Five years back, Windham Child Care Association and the regional Emergency Management team under John Angil, studied the situation and began to develop plans for evacuating this vulnerable population. One can only begin to imagine the log-jams that would be caused by working parents rushing from work to pick up their young ones before pursuing family evacuation plans.
The plans aren't perfect but they are the best that can be managed right now. They call for buses to make the rounds of programs, and then head to Bellows Falls where the children will be reassigned to safe shelters. When a new program is registered with the state, the provider is asked to contact their emergency management person, who makes a visit to the site when possible and/or if the provider desires; radios are given free of charge to all providers in the 10-mile area. Providers also contact the Health Department, which provides potassium iodide (parents must give permission for its use.) Providers receive thorough instructions on how to proceed in an emergency evacuation. Windham Child Care Association also connects with providers annually to answer questions and provide information.
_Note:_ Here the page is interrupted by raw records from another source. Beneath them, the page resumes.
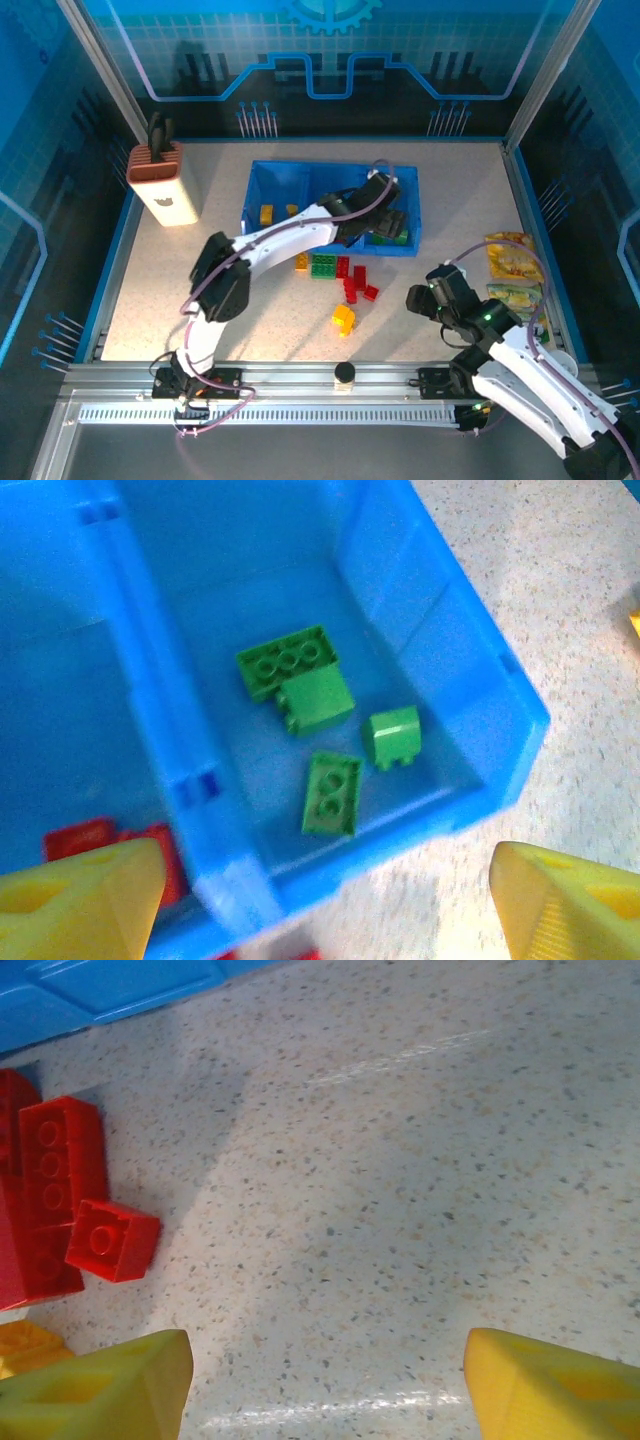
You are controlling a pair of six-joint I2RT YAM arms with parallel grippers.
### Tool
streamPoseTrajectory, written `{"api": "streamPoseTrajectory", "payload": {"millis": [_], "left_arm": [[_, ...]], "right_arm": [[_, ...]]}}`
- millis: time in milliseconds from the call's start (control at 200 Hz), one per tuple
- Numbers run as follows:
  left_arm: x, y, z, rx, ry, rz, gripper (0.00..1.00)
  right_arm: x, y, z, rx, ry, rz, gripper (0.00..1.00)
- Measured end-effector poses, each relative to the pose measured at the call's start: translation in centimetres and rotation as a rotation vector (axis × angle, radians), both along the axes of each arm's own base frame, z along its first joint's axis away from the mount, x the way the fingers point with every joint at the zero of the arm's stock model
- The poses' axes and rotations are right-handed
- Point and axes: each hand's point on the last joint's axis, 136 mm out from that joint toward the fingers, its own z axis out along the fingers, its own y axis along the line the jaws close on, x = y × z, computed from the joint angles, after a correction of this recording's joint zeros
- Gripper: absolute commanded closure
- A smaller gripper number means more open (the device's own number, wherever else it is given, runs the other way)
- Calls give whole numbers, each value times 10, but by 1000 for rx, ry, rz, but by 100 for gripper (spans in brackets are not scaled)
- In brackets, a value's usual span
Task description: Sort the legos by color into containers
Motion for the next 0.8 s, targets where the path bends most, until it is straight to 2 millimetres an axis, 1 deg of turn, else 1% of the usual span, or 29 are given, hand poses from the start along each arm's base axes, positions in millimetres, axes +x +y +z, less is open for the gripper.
{"api": "streamPoseTrajectory", "payload": {"millis": [55, 100, 185, 255, 415, 470, 530, 600, 690, 800], "left_arm": [[-12, 17, 7, -19, -14, 19, 15], [-21, 30, 9, -29, -21, 31, 16], [-38, 53, 3, -38, -16, 62, 16], [-52, 72, -13, -28, 5, 91, 17], [-85, 119, -61, 32, 79, 164, 18], [-95, 135, -72, 41, 97, 190, 19], [-104, 149, -78, 40, 106, 217, 20], [-111, 161, -79, 23, 108, 244, 22], [-117, 170, -78, -5, 107, 270, 24], [-122, 176, -79, -25, 107, 289, 24]], "right_arm": [[1, 6, -1, -1, 5, 35, 27], [2, 13, -2, -6, 11, 71, 27], [4, 27, -4, -27, 24, 149, 31], [5, 39, -7, -47, 38, 206, 34], [12, 69, -8, -82, 57, 312, 36], [14, 81, -8, -93, 61, 348, 38], [18, 95, -8, -102, 63, 383, 42], [23, 109, -9, -110, 66, 410, 44], [32, 126, -11, -113, 70, 429, 46], [41, 139, -17, -117, 88, 432, 47]]}}
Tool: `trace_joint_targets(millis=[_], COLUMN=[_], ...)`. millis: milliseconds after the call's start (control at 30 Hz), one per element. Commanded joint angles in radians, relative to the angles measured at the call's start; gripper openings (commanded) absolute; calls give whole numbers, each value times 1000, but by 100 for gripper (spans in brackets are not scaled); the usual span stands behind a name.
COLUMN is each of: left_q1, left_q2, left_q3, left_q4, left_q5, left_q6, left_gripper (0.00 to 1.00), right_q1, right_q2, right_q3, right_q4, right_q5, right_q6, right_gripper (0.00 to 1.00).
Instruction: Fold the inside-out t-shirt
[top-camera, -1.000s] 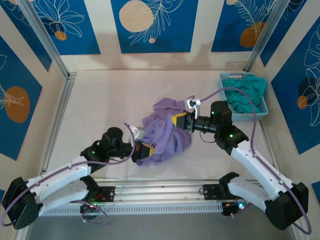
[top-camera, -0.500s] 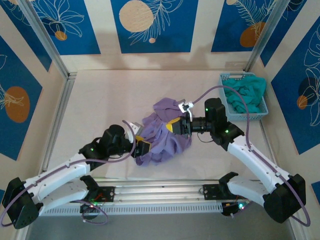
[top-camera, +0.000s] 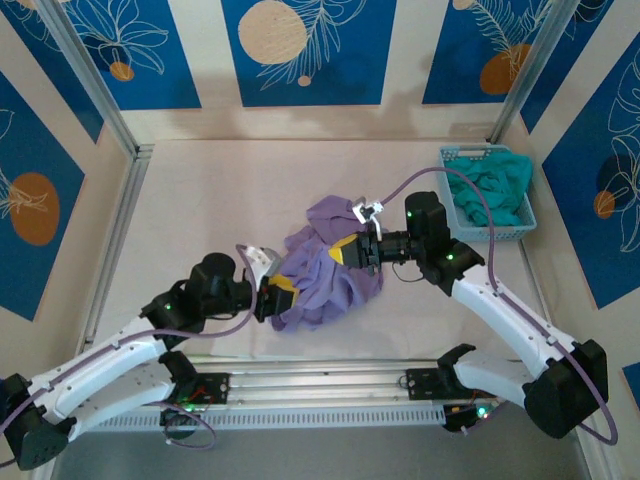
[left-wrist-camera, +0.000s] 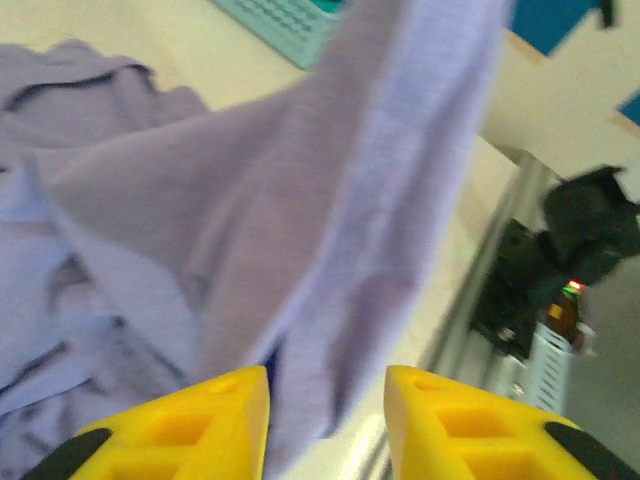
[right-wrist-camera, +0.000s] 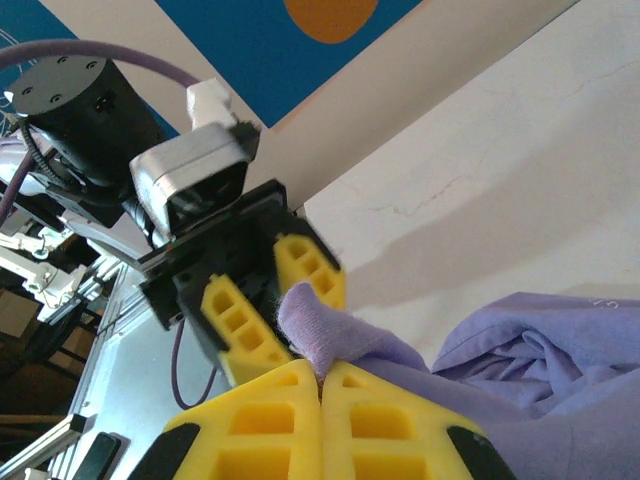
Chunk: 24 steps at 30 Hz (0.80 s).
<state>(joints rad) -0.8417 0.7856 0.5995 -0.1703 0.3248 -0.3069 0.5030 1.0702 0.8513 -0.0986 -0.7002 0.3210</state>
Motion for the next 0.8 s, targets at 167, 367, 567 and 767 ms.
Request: trace_joint_targets(millis=[167,367,567,767], left_q1=[-24,-13,37,64], left_q2=[133,252,319,356], left_q3=[66,121,143,137], left_q4=[92,130,183,275], left_q5=[151,119,157,244], left_q6=[13,-4,-44,-86], left_gripper=[30,30,35,47], right_q1=[8,12,12,15], right_q2=[3,1,-9,-15], right_q3=[37,37,34,31], right_q4=[-11,-13,-27,-38], right_q5=[12,12,16,21], right_q6=[8,7,-3,-13], right_gripper=[0,0,0,0])
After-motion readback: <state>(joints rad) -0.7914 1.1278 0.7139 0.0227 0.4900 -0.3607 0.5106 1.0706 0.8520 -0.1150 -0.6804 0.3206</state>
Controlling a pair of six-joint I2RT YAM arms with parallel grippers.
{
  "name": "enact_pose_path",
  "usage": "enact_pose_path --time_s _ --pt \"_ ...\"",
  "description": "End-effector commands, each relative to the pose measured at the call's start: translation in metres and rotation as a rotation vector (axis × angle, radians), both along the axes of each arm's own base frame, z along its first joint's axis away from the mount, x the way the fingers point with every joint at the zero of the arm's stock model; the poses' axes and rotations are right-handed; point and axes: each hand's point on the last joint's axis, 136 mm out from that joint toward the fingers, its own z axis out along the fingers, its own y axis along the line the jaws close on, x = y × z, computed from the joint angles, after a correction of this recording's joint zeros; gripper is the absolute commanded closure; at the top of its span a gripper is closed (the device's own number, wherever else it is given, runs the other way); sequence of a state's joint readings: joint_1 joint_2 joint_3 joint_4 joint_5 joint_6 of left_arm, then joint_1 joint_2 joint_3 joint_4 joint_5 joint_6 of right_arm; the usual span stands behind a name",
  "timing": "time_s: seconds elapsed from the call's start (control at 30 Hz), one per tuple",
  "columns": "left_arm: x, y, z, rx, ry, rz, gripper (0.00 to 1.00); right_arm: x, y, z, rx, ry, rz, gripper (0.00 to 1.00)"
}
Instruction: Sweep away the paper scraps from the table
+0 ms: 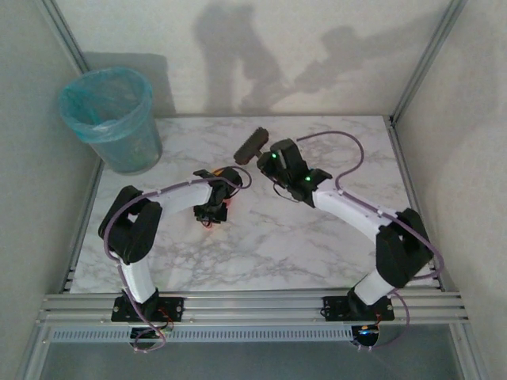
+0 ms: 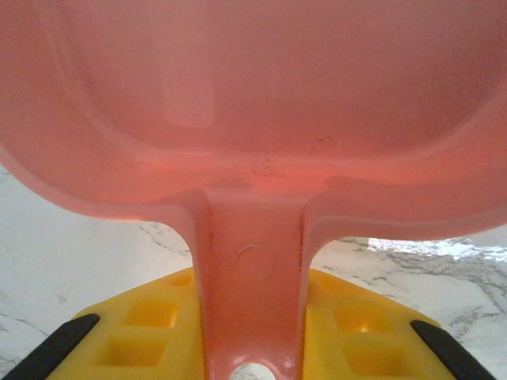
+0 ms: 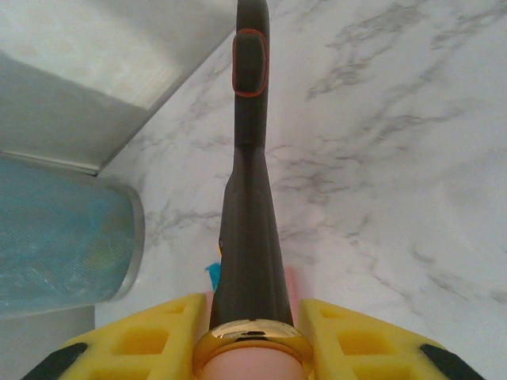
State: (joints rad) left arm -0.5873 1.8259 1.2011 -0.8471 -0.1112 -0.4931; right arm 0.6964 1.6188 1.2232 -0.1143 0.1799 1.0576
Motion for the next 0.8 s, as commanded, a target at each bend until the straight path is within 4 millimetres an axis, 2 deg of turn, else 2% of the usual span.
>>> enact_pose_path --time_s 0.0,0.1,0.23,0.4,0.53,0.77 --pt "-0.012 0.015 -0.005 0.048 0.063 0.002 1.0 0.024 0.015 0.0 -0.001 -0.019 0.038 1.0" --pt "-0.011 0.016 -0.004 0.048 0.061 0.005 1.0 0.036 0.025 -0.014 0.017 0.013 0.047 1.0" --pt "-0.006 0.014 -0.002 0.035 0.057 0.005 1.0 0.042 0.029 -0.031 0.027 0.053 0.05 1.0" --pt "0.0 0.012 -0.002 0.04 0.051 -0.001 1.0 0.032 0.039 -0.051 0.046 0.13 0.102 1.0" --pt "0.003 0.015 -0.005 0.036 0.053 0.01 1.0 0.02 0.039 -0.067 0.029 0.178 0.14 1.0" --pt "0.006 0.023 -0.012 0.051 0.052 0.018 1.0 0.004 0.057 -0.069 0.116 0.234 0.247 1.0"
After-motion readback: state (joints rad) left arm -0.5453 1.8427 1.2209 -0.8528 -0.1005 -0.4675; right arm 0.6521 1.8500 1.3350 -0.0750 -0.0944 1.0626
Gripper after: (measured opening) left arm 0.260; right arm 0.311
John Angil has just told me that for the past six to eight months the state has failed to provide his office with updates on new programs. Why this is, I do not know, but it should be a red flag for parents. Parents concerned about the well-being of their children are urged to contact their town emergency management persons to be sure that their children's programs are on the list for those to be evacuated in cases of emergency.
Young children in programs located outside the 10-mile emergency evacuation area do not come under the Brattleboro regional plans but would be equally at risk in case of an emergency. Parents of children in early childhood programs in Putney, Westminster, Bellows Falls, Halifax and other towns are encouraged to discuss the issue with their providers. Nurturing all our children and keeping them safe is our common responsibility.
Elizabeth Christie is an early childhood advocate who writes from Putney. She is also the former director of Windham Child Care Association, 1998-2008.